■ **Problem to work on**: Reproduce exactly the lines below from the one containing "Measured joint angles" through the one containing "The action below", including both, and nothing else.

Given information START

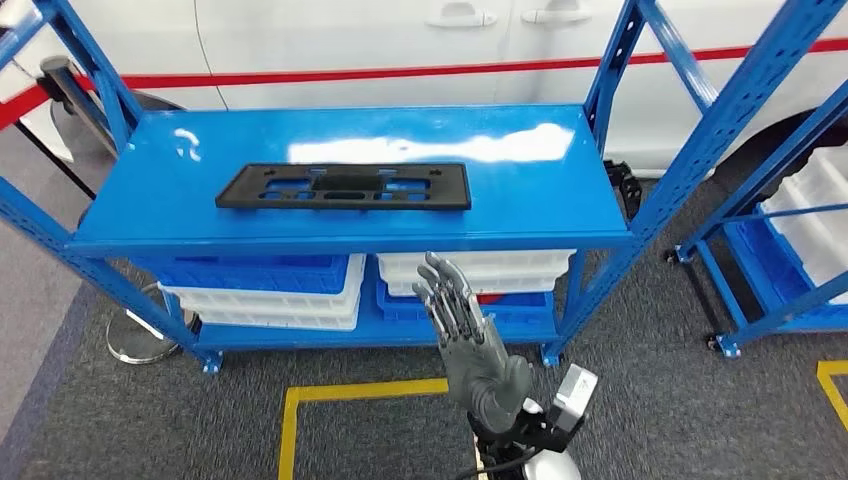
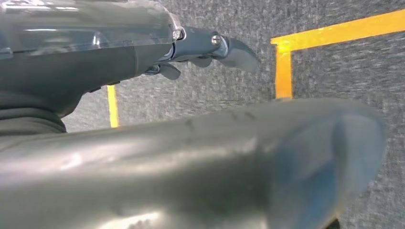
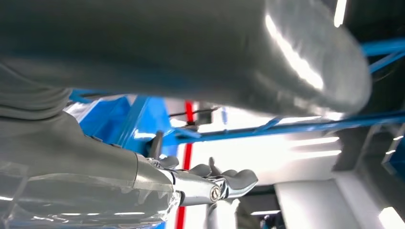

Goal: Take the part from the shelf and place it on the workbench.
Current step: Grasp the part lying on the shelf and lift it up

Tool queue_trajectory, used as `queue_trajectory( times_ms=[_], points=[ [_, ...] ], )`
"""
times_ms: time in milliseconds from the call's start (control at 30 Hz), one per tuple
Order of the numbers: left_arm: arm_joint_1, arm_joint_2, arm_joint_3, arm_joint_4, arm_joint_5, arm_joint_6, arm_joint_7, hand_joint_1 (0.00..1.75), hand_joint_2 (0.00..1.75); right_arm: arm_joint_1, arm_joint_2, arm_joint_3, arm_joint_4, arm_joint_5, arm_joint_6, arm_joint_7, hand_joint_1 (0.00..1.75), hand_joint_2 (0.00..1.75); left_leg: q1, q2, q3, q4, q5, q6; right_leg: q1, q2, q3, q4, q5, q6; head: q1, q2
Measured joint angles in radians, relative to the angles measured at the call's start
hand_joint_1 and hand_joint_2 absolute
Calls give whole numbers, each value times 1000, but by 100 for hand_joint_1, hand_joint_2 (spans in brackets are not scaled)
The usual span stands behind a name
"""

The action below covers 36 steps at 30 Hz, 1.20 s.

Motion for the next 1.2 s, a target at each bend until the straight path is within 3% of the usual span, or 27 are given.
queue_trajectory(
  times_ms=[67, 100, 167, 233, 267, 300, 333, 367, 433, 467, 500, 533, 600, 633, 667, 733, 800, 833, 900, 967, 1100, 1167, 1200],
  points=[
    [-4, 0, 0, 0, -1, 3, 5, 0, 0, -5, 0, 3, 0, -6, -6, 7, 0, 0, -2, -1, 24, -15, -13, 16, -3, 0, -2, 29, 17, 12, 1, 0],
    [-5, 1, 1, 0, -1, 6, 6, 0, 0, -9, -1, 4, 0, -10, -8, 9, 0, 0, -1, -1, 40, -26, -17, 22, -4, 0, -22, 72, 38, 17, 1, 0],
    [-7, 1, 1, 0, 0, 9, 8, 0, 0, -12, -3, 5, 2, -17, -10, 12, 0, 0, 2, -3, 77, -50, -26, 33, -6, 0, -103, 193, 56, 20, 3, 0],
    [-10, 0, 1, 0, 2, 10, 8, 0, 0, -13, -6, 5, 7, -25, -11, 19, 0, 0, 1, -8, 109, -64, -47, 40, -5, 1, -196, 278, 10, 22, 3, 0],
    [-10, -1, 1, 0, 2, 10, 8, 0, 0, -13, -8, 5, 9, -28, -11, 22, 0, 0, 1, -12, 125, -67, -62, 41, -5, 1, -231, 291, -20, 22, 3, 0],
    [-9, -2, 2, 0, 2, 11, 8, 0, 0, -13, -8, 5, 12, -33, -11, 25, 0, 0, 0, -15, 144, -69, -78, 41, -4, 0, -255, 281, -34, 22, 3, 0],
    [-6, -3, 2, 0, 2, 11, 8, 0, 0, -13, -9, 5, 14, -37, -11, 26, 0, 0, 0, -17, 165, -69, -92, 40, -2, 0, -267, 247, -21, 20, 4, 0],
    [-4, -5, 2, 1, 1, 12, 8, 0, 0, -13, -10, 5, 16, -42, -11, 28, 0, 0, 0, -17, 187, -70, -107, 39, 1, 0, -269, 195, 22, 15, 4, 0],
    [1, -11, 2, 2, 1, 14, 10, 0, 0, -13, -12, 6, 20, -51, -10, 30, 0, 0, -2, -20, 221, -69, -133, 33, 10, 2, -264, 79, 159, 0, 4, 0],
    [-1, -13, 2, 4, 1, 15, 12, 0, 0, -13, -14, 6, 23, -55, -9, 32, 0, 0, -2, -22, 228, -70, -145, 28, 15, 3, -263, 46, 207, -7, 3, 0],
    [-2, -15, 2, 5, 2, 16, 13, 0, 0, -12, -15, 8, 25, -60, -8, 33, 0, 0, -2, -23, 234, -70, -151, 22, 18, 5, -263, 29, 231, -13, 2, 0],
    [-4, -16, 3, 5, 3, 16, 13, 0, 0, -13, -16, 9, 26, -65, -6, 35, 0, 0, -2, -23, 237, -70, -151, 14, 20, 8, -259, 27, 225, -18, 1, 0],
    [-6, -16, 4, 5, 3, 17, 10, 0, 0, -14, -17, 13, 27, -74, -1, 35, 0, 0, -1, -19, 235, -45, -143, 2, 15, 10, -239, 11, 216, -30, 1, 0],
    [-7, -16, 5, 5, 3, 18, 8, 0, 0, -15, -17, 14, 29, -77, 0, 34, 0, 0, 0, -17, 218, -11, -142, -4, 12, 10, -225, 3, 211, -35, 0, 0],
    [-8, -16, 6, 5, 3, 18, 6, 0, 0, -15, -18, 16, 31, -80, 2, 33, 0, 0, 1, -16, 190, 39, -153, -9, 9, 9, -213, -3, 205, -39, 0, 0],
    [-8, -16, 6, 5, 0, 19, 4, 0, 0, -16, -18, 19, 37, -87, 3, 32, 0, 0, 6, -13, 113, 148, -203, -18, 8, 8, -196, -7, 191, -42, -1, 0],
    [-8, -16, 6, 5, -4, 21, 6, 0, 0, -15, -19, 20, 41, -94, 4, 35, 0, 0, 12, -11, 56, 193, -235, -26, 7, 9, -180, -6, 176, -41, 0, 0],
    [-7, -16, 6, 5, -5, 21, 6, 0, 0, -15, -19, 20, 43, -99, 4, 39, 0, 0, 15, -10, 47, 173, -218, -29, 6, 10, -171, -5, 169, -40, 0, 0],
    [-6, -16, 6, 5, -8, 21, 8, 0, 0, -15, -19, 20, 46, -111, 4, 49, 0, 0, 20, -8, 59, 64, -117, -33, 4, 12, -153, -2, 154, -33, 0, 0],
    [-7, -16, 6, 6, -9, 21, 8, 0, 0, -16, -19, 20, 49, -119, 1, 58, 0, 0, 19, -6, 71, -26, -53, -29, 5, 12, -147, 5, 143, -23, 0, 0],
    [-8, -15, 6, 6, -16, 22, 12, 0, 0, -14, -20, 21, 51, -129, -11, 80, 0, 0, 15, -5, 71, -41, -34, 4, 7, 11, -152, 18, 129, 0, 1, 0],
    [-8, -15, 6, 6, -18, 23, 13, 0, 0, -15, -21, 21, 50, -131, -13, 82, 0, 0, 17, -4, 75, -47, -31, 16, 4, 9, -175, 74, 91, 7, 2, 0],
    [-9, -15, 6, 6, -18, 23, 14, 0, 0, -14, -22, 21, 50, -132, -14, 83, 0, 0, 16, -3, 76, -48, -31, 20, 2, 8, -201, 130, 60, 10, 2, 0]
  ],
)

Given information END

■ **Response to the exercise**:
Measured joint angles in radians, relative to the angles measured at the call's start
hand_joint_1 and hand_joint_2 absolute
Calls give whole numbers, each value times 1000, but by 100 for hand_joint_1, hand_joint_2 (spans in brackets are not scaled)
The usual span stands behind a name
"""

The action below covers 36 steps at 30 Hz, 1.20 s.

Nothing remains to add to the output.